WORK TO COMPLETE: Whenever a line below includes "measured", add it to the tally, then give the total and nothing more.
─── RAW DATA ───
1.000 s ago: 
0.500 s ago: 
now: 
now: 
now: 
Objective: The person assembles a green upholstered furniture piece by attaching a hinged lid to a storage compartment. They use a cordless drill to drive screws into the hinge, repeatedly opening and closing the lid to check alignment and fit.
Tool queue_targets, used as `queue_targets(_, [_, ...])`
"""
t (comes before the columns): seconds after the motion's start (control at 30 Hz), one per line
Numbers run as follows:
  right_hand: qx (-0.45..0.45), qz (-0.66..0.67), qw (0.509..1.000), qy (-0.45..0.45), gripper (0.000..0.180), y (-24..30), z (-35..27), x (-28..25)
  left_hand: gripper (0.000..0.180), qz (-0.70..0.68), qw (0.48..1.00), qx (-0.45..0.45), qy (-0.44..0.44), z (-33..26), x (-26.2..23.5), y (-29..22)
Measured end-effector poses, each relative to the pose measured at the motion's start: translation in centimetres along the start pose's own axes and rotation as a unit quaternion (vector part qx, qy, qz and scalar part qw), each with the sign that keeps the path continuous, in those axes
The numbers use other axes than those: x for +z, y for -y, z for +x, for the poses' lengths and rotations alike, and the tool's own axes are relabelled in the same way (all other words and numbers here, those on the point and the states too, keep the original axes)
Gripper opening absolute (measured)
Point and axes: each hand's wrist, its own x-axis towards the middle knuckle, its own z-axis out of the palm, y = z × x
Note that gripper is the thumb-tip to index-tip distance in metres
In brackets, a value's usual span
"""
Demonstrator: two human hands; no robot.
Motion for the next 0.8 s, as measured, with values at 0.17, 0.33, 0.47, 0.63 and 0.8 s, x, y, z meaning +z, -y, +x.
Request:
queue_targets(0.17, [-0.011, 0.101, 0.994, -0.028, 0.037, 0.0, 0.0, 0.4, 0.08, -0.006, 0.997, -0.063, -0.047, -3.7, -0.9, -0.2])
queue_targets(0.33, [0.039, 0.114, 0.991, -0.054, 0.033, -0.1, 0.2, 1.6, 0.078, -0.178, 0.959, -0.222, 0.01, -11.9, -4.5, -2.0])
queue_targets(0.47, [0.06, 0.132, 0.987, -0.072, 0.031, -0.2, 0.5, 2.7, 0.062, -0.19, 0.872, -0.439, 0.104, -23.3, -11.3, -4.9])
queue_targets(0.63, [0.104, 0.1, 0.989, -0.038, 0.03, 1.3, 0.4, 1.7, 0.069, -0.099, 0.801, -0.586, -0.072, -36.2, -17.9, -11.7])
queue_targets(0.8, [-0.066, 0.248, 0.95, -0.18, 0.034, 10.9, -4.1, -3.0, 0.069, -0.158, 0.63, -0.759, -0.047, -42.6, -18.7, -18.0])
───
OUTPUT FOR THIS EXERCISE: 3